Counterfeiting and adulteration is so rampant in the olive oil trade — one frequently cited study found as much as 69 percent of extra virgin olive oil in the US is substandard — that companies and distributors need a surefire way to verify the authenticity of product before it hits shelves. That's where new research from ETH Zürich comes in: chemists have found that they can dissolve synthetic DNA into oils to tag the product.
The DNA can be coded to reveal the producer and other key information about the oil, and with a technique detailed in a paper published earlier this year in American Chemical Society Nano, the double-helixes can be encased in a layer of silica to produce "synthetic fossils." These "fossils" protect the DNA from damage that could ruin the tag, and the researchers magnetized them with iron oxide so that they can easily be removed from the oil for testing.

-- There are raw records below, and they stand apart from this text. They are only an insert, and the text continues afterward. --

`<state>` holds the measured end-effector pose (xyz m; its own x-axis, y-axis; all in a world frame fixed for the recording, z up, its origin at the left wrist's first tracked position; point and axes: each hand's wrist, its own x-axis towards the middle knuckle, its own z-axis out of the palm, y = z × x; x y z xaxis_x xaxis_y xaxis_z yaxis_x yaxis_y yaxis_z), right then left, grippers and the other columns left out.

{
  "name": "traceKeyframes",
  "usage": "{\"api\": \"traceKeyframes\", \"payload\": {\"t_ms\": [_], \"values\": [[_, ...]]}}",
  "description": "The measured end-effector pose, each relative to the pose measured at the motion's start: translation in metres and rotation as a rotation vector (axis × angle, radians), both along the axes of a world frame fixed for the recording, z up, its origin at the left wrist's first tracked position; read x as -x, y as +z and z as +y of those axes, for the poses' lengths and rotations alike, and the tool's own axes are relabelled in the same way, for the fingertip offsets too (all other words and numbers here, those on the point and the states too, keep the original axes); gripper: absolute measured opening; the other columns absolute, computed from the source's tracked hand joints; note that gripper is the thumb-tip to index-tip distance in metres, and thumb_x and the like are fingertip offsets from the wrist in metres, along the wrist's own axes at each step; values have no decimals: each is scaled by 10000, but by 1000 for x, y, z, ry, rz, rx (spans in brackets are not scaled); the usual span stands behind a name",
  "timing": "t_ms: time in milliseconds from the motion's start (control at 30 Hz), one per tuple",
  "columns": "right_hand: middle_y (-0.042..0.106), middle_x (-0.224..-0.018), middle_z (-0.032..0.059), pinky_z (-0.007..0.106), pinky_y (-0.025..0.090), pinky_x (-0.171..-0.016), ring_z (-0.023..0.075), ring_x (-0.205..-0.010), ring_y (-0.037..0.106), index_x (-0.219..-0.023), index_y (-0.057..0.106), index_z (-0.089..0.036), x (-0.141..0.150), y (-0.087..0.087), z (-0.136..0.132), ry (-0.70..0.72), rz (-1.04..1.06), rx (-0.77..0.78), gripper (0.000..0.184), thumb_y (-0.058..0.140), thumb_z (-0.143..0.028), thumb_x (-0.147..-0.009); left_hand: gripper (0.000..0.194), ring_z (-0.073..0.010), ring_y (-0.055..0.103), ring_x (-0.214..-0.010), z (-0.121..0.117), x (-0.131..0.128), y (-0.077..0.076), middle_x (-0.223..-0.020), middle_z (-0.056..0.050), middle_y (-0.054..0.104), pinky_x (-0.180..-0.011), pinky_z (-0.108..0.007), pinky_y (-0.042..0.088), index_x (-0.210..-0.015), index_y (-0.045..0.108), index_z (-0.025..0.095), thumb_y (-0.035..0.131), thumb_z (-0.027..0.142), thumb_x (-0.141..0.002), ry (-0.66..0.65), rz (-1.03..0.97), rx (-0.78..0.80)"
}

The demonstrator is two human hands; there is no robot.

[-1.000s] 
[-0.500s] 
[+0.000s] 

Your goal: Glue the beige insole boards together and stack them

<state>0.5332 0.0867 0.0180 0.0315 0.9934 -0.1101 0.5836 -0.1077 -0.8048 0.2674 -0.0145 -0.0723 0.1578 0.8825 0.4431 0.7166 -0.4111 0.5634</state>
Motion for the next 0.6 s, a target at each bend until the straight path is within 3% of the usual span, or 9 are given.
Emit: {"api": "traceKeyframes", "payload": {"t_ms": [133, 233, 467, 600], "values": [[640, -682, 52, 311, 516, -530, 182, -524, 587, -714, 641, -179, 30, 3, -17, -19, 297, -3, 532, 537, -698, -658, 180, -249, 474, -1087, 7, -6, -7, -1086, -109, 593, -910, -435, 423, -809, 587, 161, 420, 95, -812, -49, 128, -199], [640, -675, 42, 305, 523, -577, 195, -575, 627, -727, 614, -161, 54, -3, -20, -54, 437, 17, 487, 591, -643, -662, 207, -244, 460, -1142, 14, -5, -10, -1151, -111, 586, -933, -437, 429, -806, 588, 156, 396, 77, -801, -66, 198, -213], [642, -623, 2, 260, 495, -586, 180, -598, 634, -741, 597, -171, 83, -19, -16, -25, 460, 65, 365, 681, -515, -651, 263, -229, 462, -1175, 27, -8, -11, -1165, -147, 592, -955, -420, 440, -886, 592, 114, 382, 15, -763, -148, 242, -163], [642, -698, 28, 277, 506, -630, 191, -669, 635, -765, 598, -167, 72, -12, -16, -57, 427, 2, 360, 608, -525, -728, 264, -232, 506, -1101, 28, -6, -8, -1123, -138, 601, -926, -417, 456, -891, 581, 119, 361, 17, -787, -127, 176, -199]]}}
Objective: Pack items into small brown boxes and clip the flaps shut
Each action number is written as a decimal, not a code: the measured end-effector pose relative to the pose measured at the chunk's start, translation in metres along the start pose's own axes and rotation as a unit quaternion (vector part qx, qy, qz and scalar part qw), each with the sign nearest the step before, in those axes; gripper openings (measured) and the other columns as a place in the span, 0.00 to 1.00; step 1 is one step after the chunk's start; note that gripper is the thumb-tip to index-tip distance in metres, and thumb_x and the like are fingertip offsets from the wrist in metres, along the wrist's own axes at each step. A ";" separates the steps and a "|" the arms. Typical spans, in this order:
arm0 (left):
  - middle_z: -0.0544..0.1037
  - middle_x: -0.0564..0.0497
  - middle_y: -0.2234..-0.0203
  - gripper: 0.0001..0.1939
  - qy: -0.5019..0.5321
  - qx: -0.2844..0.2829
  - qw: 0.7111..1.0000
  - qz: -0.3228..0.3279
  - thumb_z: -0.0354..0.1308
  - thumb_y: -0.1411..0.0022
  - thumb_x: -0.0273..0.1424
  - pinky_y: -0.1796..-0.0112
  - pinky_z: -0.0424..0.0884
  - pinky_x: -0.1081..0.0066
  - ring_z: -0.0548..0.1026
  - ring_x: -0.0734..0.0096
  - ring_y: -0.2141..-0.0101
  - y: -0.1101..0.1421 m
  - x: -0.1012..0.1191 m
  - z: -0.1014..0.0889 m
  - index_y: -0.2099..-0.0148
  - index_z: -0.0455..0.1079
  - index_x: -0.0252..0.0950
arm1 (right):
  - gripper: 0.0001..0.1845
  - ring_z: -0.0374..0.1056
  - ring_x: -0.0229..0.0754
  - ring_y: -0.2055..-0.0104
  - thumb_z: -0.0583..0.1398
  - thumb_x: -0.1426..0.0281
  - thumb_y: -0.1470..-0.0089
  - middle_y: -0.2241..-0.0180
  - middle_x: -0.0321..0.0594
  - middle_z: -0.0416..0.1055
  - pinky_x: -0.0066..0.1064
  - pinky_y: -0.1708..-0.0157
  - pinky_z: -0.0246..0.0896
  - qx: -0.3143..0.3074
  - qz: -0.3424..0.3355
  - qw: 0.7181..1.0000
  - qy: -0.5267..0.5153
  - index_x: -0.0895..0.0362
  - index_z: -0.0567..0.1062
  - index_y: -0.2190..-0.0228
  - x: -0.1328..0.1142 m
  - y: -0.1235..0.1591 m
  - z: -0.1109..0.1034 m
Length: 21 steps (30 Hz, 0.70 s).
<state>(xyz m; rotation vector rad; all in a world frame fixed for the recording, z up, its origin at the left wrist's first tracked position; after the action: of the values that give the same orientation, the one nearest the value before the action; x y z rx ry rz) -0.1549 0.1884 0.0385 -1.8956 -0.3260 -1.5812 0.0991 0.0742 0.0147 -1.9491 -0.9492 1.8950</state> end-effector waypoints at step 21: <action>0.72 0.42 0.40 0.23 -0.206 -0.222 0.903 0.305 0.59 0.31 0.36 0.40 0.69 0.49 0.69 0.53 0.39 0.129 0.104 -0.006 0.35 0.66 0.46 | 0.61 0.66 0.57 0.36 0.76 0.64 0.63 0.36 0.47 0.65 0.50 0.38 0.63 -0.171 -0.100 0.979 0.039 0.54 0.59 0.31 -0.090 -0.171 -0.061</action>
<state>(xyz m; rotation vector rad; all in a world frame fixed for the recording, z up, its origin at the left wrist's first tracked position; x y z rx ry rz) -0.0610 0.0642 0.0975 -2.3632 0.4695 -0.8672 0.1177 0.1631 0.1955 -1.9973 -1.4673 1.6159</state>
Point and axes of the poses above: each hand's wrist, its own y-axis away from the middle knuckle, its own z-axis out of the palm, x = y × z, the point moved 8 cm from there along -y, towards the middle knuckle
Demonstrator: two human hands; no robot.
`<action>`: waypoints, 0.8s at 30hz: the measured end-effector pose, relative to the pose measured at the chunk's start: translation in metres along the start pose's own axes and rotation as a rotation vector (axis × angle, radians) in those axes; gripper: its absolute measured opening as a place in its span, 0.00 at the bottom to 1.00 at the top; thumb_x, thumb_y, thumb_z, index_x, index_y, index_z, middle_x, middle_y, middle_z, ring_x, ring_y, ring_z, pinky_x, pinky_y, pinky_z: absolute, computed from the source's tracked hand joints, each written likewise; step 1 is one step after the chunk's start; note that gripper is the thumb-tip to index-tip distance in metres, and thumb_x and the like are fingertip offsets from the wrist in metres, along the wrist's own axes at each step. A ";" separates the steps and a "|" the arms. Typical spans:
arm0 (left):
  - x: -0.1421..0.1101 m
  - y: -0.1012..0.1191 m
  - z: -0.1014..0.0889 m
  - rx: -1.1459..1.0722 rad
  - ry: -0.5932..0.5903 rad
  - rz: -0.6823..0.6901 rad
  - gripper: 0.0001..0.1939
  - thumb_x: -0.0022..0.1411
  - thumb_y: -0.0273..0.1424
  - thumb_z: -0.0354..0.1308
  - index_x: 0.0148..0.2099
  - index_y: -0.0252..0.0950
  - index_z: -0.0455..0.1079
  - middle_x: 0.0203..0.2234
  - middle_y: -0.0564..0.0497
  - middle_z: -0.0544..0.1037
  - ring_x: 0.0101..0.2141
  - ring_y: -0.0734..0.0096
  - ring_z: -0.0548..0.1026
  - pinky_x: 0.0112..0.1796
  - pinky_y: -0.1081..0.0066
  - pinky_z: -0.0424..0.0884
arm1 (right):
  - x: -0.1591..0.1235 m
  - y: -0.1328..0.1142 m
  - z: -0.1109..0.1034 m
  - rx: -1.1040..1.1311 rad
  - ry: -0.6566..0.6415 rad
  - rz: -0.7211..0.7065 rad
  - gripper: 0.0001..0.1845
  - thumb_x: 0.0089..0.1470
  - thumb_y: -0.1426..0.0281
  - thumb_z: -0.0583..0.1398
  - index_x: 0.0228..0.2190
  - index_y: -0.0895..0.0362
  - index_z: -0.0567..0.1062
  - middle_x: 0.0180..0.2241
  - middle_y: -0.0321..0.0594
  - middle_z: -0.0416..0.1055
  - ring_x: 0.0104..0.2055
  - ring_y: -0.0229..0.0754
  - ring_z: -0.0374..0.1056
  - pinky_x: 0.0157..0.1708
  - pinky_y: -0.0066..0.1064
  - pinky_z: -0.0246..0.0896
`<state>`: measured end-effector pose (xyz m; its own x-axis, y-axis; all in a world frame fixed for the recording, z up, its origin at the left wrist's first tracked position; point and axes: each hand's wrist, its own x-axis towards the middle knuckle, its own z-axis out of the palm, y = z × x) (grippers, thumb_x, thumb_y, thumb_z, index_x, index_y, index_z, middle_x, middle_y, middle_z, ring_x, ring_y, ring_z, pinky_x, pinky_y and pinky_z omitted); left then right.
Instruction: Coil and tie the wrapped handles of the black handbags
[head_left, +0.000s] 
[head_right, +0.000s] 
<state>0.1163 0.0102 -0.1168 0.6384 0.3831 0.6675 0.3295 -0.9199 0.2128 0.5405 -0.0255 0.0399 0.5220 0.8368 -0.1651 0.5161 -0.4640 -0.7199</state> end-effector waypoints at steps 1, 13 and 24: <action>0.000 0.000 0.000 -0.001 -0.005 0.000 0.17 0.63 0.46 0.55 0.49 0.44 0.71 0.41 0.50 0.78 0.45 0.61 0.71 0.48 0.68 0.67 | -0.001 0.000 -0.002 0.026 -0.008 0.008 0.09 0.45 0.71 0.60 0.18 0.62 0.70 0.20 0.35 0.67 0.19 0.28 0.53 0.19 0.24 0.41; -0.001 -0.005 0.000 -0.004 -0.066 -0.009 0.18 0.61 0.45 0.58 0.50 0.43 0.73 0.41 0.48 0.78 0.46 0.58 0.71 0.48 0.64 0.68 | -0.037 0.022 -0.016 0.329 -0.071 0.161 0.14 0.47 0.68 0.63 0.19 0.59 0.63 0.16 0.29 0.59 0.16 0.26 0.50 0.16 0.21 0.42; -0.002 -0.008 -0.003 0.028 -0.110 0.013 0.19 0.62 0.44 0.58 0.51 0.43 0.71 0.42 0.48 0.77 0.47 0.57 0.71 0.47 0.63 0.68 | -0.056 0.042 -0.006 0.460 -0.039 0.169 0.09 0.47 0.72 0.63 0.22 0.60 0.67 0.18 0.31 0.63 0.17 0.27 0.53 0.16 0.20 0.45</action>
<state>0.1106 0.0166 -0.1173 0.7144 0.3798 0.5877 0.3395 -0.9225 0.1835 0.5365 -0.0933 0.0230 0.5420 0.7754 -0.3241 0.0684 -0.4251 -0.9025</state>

The primary benefit to this method is to make sure that products labeled extra virgin olive oil aren't just cheaper oils disguised with coloring and other chemicals to fool our senses. But the technique can also be used to check whether the oil's been adulterated. Olive oil fraudsters often cut expensive, difficult-to-produce extra virgin olive oil with cheaper oils, like soybean oil. Officials performing tests on olive oil would know exactly how much of the DNA should be in a sample, and if they found less they could safely conclude that the oil was adulterated.
In the paper, researchers say that the "synthetic fossils" would cost a maximum of 0.02 cents per liter, roughly equivalent to the cost of a traditional barcode. And in their testing, they found that the tags can sit in oil for at least two years before becoming damaged. The synthetic DNA also causes no change in the clarity or taste of the oil, according to the researchers, and it's safe to consume (though additional testing would have to be done before any product ships with the tags). Nevertheless, the prospect of making it easier to get high-quality extra virgin olive oil onto tables is an appealing prospect for foodies — even if it means dissolving some synthetic DNA in the bottle.